## Exercise
The line that contains "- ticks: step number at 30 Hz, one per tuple" marks the end: retype the data below exactly from its first line through that line.

Records from a data collection:
--- START ---
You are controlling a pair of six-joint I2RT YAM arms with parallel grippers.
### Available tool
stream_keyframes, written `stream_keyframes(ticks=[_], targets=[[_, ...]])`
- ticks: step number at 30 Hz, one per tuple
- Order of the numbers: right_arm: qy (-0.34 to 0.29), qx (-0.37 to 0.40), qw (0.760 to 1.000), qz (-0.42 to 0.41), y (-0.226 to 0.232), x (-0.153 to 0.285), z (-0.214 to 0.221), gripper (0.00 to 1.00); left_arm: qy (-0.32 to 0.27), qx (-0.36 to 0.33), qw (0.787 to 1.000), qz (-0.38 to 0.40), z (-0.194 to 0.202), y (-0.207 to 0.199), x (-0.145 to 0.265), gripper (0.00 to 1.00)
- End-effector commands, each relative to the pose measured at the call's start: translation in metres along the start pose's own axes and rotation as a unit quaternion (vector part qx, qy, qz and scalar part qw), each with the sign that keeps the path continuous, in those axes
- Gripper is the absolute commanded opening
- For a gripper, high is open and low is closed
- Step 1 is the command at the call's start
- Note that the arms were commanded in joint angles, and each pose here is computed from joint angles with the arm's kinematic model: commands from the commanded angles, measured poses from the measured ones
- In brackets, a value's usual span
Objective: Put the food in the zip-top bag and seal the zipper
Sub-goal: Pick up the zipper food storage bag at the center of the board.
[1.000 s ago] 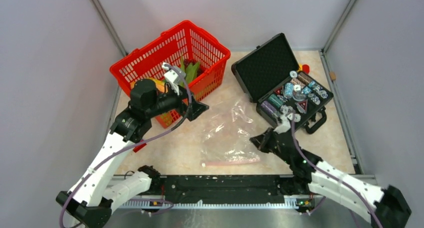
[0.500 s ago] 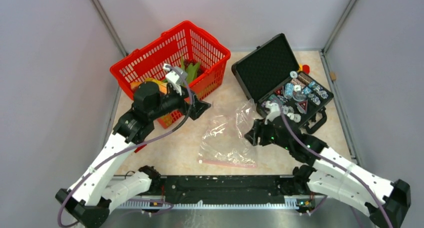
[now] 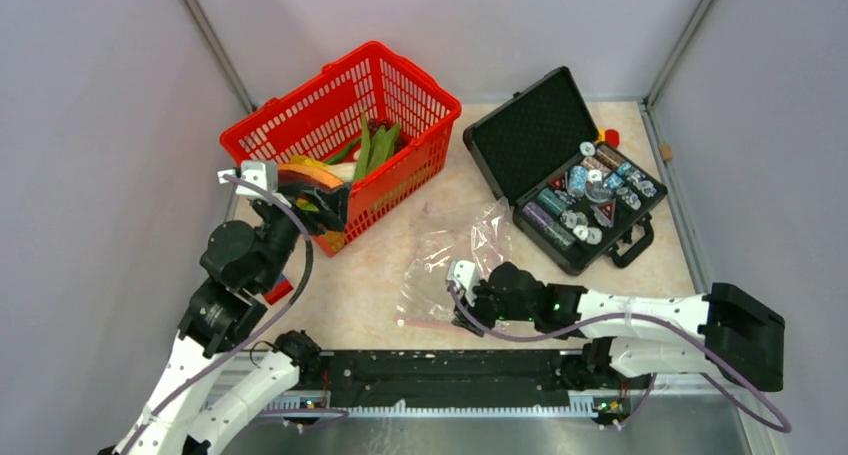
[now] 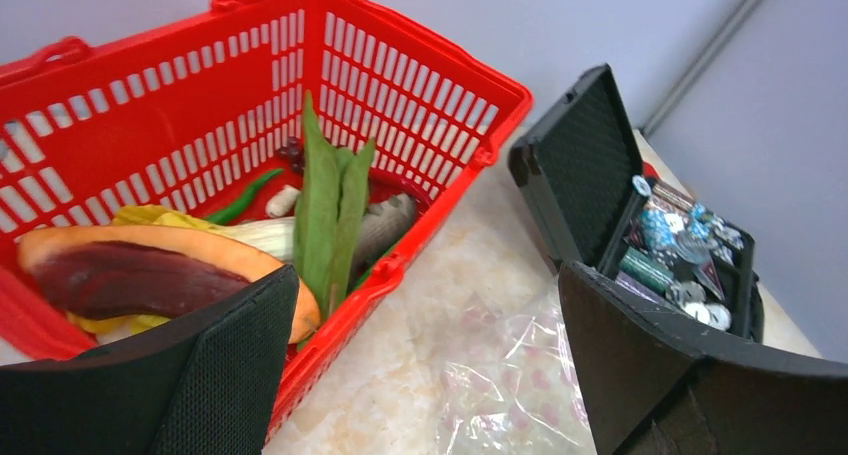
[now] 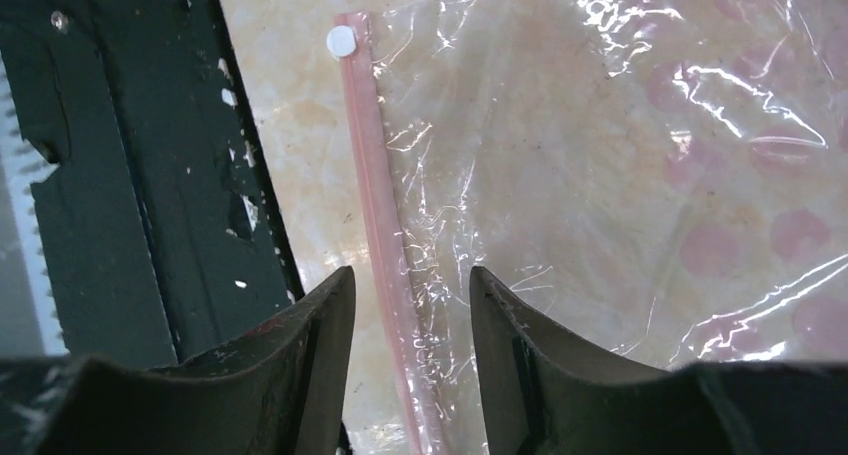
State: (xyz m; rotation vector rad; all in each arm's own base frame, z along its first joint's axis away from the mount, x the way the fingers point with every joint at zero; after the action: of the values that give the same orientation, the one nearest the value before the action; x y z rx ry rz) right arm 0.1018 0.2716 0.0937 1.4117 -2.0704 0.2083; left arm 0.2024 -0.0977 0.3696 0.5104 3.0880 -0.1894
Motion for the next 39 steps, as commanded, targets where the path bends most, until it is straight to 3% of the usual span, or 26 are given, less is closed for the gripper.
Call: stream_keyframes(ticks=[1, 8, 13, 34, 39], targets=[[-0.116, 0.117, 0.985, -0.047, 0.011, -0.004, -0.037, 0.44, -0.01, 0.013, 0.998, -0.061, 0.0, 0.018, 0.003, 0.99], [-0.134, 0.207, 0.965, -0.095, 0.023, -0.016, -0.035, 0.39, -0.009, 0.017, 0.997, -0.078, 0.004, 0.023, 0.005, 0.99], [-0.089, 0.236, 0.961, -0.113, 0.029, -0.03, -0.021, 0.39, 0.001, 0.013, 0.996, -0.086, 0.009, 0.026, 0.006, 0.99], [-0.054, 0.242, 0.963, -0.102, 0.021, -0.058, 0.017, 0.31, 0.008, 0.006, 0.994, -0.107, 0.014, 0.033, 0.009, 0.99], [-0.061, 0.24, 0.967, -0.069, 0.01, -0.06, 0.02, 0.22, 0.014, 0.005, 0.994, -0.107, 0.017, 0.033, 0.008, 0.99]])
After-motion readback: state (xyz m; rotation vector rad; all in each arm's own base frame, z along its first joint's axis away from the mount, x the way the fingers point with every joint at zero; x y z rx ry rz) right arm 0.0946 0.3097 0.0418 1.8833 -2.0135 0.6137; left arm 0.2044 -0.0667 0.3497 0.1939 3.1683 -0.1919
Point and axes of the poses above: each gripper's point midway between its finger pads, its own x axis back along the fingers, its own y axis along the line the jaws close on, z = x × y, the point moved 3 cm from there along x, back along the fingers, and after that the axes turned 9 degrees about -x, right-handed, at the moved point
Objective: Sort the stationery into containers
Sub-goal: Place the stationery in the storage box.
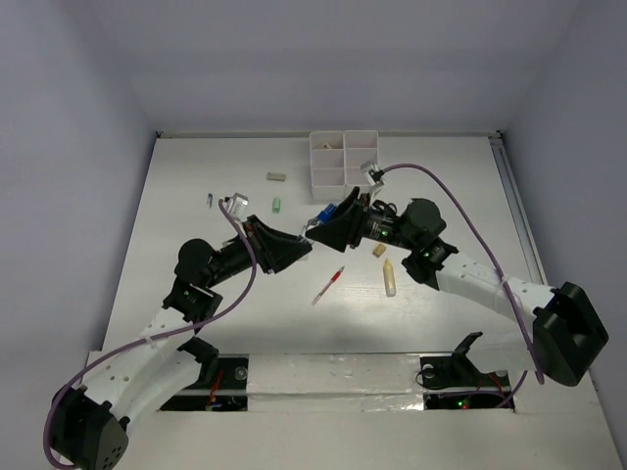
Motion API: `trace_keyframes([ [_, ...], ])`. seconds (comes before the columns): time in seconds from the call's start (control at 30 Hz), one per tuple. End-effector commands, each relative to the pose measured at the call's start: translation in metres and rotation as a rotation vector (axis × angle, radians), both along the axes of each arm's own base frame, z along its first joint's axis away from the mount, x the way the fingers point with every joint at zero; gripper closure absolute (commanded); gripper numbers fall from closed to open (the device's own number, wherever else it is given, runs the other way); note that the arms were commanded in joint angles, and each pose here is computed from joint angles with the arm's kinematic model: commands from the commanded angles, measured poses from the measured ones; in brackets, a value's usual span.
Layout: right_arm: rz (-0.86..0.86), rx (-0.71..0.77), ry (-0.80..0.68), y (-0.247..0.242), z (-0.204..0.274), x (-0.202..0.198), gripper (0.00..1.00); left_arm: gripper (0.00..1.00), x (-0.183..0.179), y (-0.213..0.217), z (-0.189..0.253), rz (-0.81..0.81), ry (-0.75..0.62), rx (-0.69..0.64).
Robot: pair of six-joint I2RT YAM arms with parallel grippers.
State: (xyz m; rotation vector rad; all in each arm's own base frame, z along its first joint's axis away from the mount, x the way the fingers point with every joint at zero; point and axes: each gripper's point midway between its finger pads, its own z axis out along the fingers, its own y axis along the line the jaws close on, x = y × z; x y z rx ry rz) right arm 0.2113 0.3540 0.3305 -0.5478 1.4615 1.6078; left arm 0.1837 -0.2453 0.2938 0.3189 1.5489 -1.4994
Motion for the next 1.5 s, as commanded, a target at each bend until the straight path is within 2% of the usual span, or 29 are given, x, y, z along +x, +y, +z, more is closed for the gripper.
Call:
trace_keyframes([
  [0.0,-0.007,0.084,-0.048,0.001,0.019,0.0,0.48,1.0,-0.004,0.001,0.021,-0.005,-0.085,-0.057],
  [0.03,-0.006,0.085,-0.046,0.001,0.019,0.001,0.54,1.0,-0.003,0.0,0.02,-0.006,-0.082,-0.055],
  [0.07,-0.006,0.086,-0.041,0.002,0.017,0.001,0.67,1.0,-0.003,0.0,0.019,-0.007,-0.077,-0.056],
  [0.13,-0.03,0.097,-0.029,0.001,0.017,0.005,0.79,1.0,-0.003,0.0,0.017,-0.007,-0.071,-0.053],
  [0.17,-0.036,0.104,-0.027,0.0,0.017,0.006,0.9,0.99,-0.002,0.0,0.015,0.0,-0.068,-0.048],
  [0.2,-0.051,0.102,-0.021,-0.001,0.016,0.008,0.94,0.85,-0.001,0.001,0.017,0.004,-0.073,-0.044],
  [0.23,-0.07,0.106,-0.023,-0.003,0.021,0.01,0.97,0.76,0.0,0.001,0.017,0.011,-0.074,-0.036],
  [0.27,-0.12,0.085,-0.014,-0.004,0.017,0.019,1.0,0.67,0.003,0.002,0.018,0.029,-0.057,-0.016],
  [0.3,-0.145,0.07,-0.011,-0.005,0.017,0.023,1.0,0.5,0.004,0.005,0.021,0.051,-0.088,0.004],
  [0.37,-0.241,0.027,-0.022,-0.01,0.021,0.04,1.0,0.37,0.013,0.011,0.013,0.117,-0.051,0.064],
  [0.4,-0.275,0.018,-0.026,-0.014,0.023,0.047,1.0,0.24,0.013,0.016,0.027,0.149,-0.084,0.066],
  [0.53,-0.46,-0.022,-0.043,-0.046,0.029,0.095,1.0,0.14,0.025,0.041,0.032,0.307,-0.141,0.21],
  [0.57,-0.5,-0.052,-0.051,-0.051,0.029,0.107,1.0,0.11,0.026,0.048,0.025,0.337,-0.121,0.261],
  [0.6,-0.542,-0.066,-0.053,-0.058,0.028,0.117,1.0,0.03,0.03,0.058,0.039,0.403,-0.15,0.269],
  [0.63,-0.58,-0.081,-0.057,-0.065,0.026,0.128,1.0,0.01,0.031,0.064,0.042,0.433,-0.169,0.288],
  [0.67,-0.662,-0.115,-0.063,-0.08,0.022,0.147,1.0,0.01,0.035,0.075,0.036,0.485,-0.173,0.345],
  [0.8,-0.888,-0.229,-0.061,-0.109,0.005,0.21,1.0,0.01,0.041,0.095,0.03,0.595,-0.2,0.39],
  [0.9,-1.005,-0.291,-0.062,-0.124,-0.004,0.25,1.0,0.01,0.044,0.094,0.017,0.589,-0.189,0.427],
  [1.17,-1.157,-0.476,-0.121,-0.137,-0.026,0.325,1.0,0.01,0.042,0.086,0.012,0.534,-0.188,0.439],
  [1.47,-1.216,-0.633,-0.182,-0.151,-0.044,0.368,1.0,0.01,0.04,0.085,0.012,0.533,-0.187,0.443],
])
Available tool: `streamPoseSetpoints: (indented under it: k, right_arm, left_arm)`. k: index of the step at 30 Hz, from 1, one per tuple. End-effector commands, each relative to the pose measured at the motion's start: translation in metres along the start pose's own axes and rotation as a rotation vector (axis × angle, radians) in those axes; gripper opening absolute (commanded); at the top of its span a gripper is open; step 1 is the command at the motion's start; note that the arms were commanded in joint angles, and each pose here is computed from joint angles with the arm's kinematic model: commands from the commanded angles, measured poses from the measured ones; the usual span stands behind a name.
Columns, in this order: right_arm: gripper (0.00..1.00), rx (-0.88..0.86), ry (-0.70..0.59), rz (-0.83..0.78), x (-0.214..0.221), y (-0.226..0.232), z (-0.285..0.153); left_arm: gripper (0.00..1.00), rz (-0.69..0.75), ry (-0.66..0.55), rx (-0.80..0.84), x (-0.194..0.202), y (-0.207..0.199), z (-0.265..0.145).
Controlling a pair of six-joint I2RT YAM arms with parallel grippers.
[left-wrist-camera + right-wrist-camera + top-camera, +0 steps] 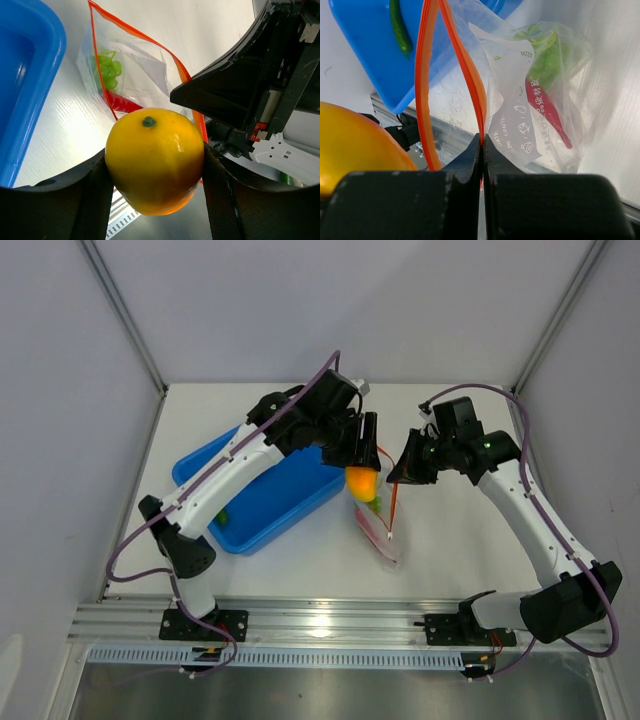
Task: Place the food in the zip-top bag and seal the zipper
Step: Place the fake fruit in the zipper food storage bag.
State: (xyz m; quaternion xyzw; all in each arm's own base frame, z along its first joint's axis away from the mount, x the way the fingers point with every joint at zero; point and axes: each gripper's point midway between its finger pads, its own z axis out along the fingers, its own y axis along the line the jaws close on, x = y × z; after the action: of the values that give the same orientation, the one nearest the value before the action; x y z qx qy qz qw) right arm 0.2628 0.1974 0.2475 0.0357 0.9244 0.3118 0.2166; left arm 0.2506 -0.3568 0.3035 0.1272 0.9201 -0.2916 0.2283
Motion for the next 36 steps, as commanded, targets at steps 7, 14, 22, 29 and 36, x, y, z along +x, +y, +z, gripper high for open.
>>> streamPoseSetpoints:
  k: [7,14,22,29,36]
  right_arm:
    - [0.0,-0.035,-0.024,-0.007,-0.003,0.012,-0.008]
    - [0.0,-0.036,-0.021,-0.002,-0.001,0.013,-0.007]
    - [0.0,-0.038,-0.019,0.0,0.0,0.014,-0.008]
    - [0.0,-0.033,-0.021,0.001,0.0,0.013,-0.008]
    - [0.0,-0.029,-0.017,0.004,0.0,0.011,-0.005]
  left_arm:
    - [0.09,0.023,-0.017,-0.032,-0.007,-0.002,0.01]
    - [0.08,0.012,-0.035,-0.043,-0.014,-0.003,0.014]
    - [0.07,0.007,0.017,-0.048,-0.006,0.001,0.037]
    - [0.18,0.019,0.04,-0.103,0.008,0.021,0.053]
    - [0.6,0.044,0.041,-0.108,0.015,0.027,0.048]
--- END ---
## Your solution
You are controlling a pair of six-joint I2RT YAM arms with parallel grippers.
### Available tool
stream_keyframes, written `stream_keyframes(ticks=[_], targets=[[_, ...]])`
- ticks: step number at 30 Hz, one per tuple

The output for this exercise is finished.